Jackiest Sun 14-May-23 09:00:26

I would take care even if your husband says he does not mind an accepts it. A friend chose to sleep separately, the husband said nothing but although still married they now live completely separate lives, not really a marriage at all.

ginny Sun 14-May-23 09:21:12

We have slept in separate rooms for about 6 years. Neither of us were sleeping well so both of us were tired and grumpy. Now we sleep well most nights .
We have been married 47 years and the years of sleeping alone have made no difference to our relationship otherwise. We enjoy being together and doing things on our own.

Wyllow3 Sun 14-May-23 09:24:28

I always had my own room through 2 marriages, possible since only 1 child in 3 bed house in my first marriage 28 years.

Sometimes we'd share a bed, sometimes not.

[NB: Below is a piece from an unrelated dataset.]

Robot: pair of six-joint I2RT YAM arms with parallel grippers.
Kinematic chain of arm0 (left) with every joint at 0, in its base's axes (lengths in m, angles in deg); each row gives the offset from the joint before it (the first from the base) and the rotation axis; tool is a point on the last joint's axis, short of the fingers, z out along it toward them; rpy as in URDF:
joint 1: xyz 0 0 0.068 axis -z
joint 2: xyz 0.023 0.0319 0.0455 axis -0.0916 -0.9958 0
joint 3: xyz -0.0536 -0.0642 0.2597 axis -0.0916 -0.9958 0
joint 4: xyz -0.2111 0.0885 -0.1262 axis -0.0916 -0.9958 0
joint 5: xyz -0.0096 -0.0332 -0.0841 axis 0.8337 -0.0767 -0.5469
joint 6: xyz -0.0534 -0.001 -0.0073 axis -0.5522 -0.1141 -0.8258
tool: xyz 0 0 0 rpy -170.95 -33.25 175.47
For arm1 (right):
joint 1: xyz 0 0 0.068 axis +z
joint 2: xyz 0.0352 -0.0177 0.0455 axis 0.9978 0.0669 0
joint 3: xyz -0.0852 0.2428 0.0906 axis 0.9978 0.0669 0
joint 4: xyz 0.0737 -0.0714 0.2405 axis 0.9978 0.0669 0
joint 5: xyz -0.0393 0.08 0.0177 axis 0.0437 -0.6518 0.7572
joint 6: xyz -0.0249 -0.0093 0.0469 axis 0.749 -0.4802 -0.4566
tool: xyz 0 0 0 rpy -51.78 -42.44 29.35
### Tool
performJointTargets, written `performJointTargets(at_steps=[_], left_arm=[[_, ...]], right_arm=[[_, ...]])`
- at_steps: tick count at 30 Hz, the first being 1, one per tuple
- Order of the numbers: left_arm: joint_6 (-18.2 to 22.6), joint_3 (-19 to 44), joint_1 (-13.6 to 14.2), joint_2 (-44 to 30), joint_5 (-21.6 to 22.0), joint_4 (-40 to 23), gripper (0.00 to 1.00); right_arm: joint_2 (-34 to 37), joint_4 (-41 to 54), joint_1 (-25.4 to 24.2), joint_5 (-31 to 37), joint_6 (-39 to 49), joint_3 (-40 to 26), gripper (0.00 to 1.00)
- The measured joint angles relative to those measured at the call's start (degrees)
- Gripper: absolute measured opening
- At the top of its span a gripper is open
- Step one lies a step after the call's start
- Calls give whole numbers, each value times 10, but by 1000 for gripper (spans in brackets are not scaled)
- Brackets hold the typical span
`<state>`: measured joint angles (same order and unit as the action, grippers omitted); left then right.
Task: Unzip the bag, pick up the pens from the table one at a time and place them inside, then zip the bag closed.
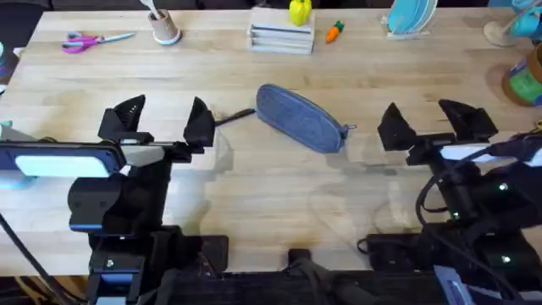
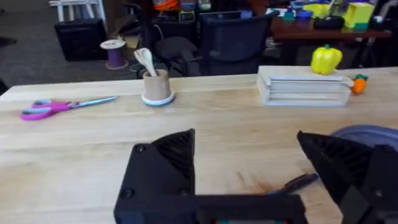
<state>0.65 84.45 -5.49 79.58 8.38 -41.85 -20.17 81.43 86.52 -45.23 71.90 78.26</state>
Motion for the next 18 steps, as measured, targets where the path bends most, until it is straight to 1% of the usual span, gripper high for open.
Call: performJointTargets(at_steps=[3, 6, 8, 12, 15, 18], left_arm=[[11, 0, 0, 0, -19, 0, 991], [34, 10, 0, -7, -46, -17, 990], [53, 32, 0, -30, -65, -37, 991], [95, 102, 0, -100, -109, -60, 991], [139, 176, 0, -178, -148, -78, 991], [179, 255, 0, -263, -178, -108, 992]], right_arm=[[0, 20, 0, -8, -5, -10, 995], [5, 89, 0, -18, -23, -40, 995], [20, 153, 0, -23, -33, -71, 995], [70, 233, 0, -37, -44, -155, 995], [118, 276, 0, -43, -47, -236, 995], [172, 308, 0, -46, -50, -309, 995]])
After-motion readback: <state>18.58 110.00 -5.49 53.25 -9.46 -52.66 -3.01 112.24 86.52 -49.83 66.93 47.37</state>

In my 20's I'd lived in shared houses where all had "their own space" and I liked that - the choice whether to share, or convenient if one was having a difficult or late night.

I've alway wanted and had "space for myself" so having own bedroom/bed signified nothing in particular as it made no difference to getting together sexually, that depended on moods not whether we had a shared room or not. Neither does having sex always happen at night before/after sleep ie sharing a bed is not the only signifier.

I think its important to say that sleeping separately does not necessarily indicate a cooling of relations, tho I do realise it does for some.

kittylester Sun 14-May-23 09:25:58

Once it became obvious that one or other of us (usually DH) was moving beds in the night, we decided to make it formal and he now sleeps in one of the spare rooms.

As ginny said, it has made no difference at all to our relationship.

25Avalon Sun 14-May-23 09:34:55

After heart surgery dh recooperated in the spare bedroom. That was 8 years ago and he’s slept there ever since. I can now read in bed without someone complaining about the light, and if I am having a bad back night or just a sleepless night I am free to toss around without disturbing him. We can get up and go to bed at different times or even get up in the middle of the night. I do miss having him there if I’ve had a bad dream but all in all it has been beneficial for both of us. We share a bed on holiday but most hotels offer separate twin beds or joined together to make a super king.

Redhead56 Sun 14-May-23 09:36:45

I was helping with grand children up very early in the mornings. It was too much disturbance too early for dh as he was still working I went to sleep in another room occasionally.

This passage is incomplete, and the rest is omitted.